## Instructions to follow
Tally every line of the material where "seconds" occurs, then write the total by itself.

Start of Dataset content

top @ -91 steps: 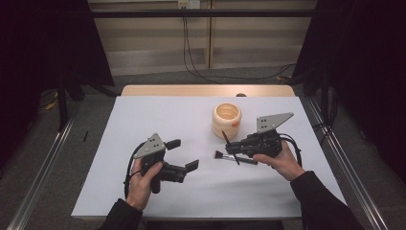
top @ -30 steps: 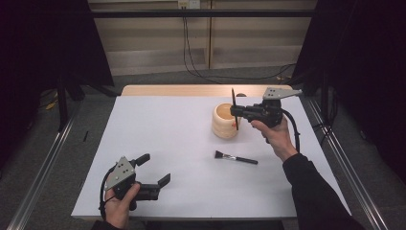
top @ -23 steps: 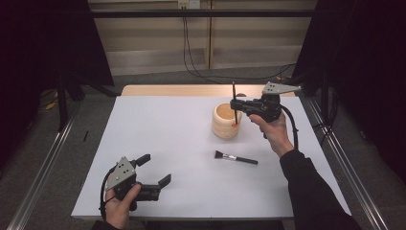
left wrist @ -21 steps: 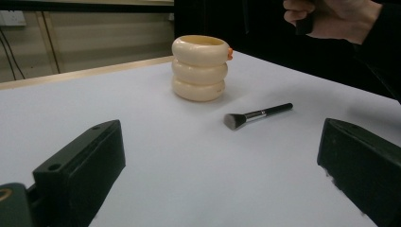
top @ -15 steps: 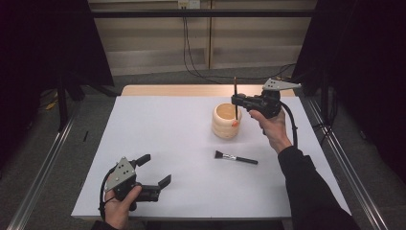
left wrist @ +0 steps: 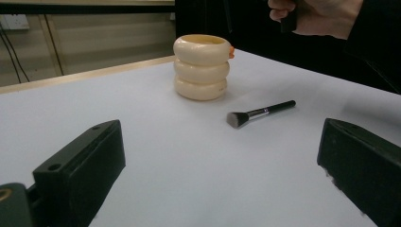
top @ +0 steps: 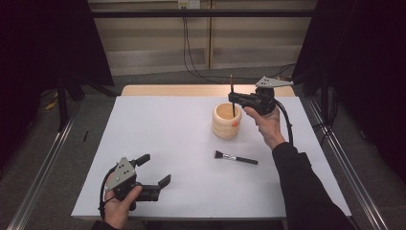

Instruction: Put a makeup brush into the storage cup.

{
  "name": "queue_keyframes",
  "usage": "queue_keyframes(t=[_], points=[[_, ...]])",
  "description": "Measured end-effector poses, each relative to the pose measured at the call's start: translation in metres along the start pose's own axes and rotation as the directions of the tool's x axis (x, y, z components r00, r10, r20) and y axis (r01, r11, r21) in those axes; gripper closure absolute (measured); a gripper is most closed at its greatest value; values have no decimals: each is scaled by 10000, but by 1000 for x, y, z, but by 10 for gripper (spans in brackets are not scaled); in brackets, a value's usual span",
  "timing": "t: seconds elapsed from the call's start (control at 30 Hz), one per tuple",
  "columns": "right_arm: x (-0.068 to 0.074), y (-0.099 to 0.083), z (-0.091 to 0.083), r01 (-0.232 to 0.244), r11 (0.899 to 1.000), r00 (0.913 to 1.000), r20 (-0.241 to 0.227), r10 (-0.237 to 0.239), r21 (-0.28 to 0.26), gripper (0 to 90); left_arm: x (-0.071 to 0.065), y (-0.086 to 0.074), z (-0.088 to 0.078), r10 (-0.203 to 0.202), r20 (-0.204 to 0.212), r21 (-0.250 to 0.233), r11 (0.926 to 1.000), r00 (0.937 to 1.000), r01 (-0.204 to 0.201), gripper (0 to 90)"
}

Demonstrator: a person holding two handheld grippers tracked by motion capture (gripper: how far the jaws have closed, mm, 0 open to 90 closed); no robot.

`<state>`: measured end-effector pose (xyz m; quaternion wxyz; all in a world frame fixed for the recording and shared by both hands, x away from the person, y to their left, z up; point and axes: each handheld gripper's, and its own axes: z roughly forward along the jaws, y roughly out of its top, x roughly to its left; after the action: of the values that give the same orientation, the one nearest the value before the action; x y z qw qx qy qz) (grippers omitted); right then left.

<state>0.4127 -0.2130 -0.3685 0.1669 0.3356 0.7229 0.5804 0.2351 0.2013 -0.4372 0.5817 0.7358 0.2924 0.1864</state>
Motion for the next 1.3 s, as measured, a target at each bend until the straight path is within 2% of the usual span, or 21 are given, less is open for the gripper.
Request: queue_keyframes(t=[0.17, 0.23, 0.33, 0.4, 0.43, 0.47, 0.5, 0.53, 0.6, 0.67, 0.7, 0.77, 0.8, 0.93, 0.97, 1.1, 1.17, 1.3], points=[[-5, -2, 6, -30, 10000, 10000, 94, 31, -76, 841, 0, 0, -1, -11, -99, 17, 10000, 10000, 11, 16], [-6, -3, 8, 68, 10000, 9998, 208, -67, -31, 841, 0, 0, 0, -173, -54, -117, 9998, 9998, 173, 16], [-9, -6, 11, -8, 10000, 9995, 330, 9, -34, 841, 0, 0, 0, -223, -80, -71, 9997, 9997, 222, 16], [-12, -8, 12, -29, 10000, 9989, 460, 30, -25, 841, 1, 0, 1, -218, 78, -125, 9997, 9997, 219, 16], [-13, -9, 13, -95, 10000, 9988, 490, 96, -22, 841, 2, -1, 1, -379, 92, -131, 9992, 9992, 381, 16], [-15, -10, 14, -148, 9999, 9986, 511, 149, -28, 841, 1, -1, 1, -285, 34, -114, 9995, 9996, 286, 16], [-16, -11, 15, -150, 9999, 9984, 545, 149, 11, 841, 2, 0, 0, -131, 196, -180, 9997, 9997, 135, 16], [-17, -12, 16, -114, 9999, 9986, 516, 113, 16, 841, 0, 0, 1, -340, 315, -321, 9989, 9989, 350, 16], [-18, -15, 17, -206, 9998, 9977, 644, 201, 63, 841, 0, 0, 2, -205, 205, -228, 9995, 9996, 210, 16], [-19, -17, 20, -231, 9997, 9975, 667, 225, 95, 841, 0, -1, 2, -399, 217, -229, 9989, 9990, 404, 16], [-19, -19, 21, -299, 9995, 9970, 712, 292, 96, 841, 1, -1, 2, -348, 178, -181, 9992, 9992, 351, 16], [-18, -22, 24, -232, 9996, 9980, 594, 224, 127, 841, 1, -1, 1, -387, 145, -287, 9988, 9991, 391, 16], [-17, -23, 26, -208, 9996, 9977, 642, 195, 198, 841, 3, -1, 0, -237, 177, -197, 9995, 9996, 240, 16], [-17, -28, 29, -252, 9993, 9983, 541, 237, 268, 841, 3, -1, 0, -352, -24, -285, 9990, 9994, 351, 16], [-17, -29, 29, -197, 9994, 9984, 539, 182, 279, 841, 3, -1, 0, -175, 21, -284, 9994, 9998, 175, 16], [-17, -36, 29, -324, 9990, 9977, 599, 306, 303, 840, 2, -1, 0, -262, -32, -374, 9990, 9997, 260, 16], [-17, -38, 29, -291, 9989, 9982, 529, 272, 359, 840, 4, -1, -1, -498, 2, -452, 9977, 9988, 497, 17], [-17, -44, 28, -238, 9986, 9986, 473, 216, 474, 840, 6, -2, -2, -425, -177, -417, 9983, 9989, 418, 17]])
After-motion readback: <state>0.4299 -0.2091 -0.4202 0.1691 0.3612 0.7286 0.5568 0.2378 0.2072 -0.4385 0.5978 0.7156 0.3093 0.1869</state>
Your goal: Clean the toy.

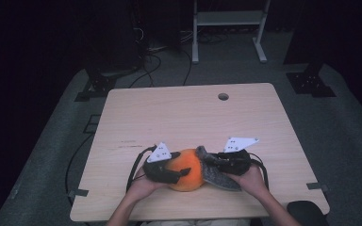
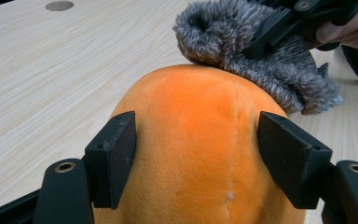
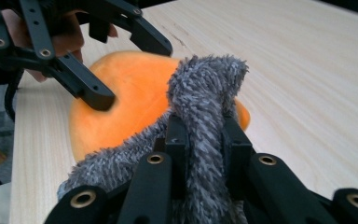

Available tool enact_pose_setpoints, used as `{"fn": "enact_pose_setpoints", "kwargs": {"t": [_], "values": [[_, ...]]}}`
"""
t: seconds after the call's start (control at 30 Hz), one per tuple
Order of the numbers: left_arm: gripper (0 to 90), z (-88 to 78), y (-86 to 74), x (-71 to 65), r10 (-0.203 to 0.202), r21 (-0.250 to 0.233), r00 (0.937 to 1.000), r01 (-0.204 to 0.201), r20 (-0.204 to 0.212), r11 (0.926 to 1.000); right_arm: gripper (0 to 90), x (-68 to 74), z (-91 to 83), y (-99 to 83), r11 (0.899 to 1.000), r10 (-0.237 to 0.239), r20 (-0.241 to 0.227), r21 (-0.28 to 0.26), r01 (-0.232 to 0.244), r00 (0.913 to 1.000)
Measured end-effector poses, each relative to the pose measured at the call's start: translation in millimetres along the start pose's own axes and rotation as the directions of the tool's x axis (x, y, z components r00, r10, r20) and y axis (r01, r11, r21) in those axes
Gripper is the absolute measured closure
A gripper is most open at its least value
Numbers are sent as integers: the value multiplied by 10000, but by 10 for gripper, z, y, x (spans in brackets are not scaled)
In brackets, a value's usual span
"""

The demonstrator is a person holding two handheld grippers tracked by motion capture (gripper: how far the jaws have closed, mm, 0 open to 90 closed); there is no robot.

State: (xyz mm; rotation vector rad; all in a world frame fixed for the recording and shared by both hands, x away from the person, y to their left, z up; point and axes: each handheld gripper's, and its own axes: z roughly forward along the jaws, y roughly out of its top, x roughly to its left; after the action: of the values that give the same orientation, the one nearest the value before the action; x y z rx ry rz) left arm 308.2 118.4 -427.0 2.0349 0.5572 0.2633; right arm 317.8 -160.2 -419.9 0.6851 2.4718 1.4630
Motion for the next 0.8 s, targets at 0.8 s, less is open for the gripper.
{"fn": "enact_pose_setpoints", "kwargs": {"t": [0.8], "values": [[122, 86, -22, 130, -1685, 693, 9838, 1643, 609, 9840, 762, 21, 14, -22, 9995, 155, -703, -266, -175, 9974]]}}
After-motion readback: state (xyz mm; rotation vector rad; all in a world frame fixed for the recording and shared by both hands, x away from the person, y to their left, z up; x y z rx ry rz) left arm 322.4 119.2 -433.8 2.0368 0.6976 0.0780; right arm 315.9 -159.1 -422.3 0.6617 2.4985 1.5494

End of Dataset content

## Output
2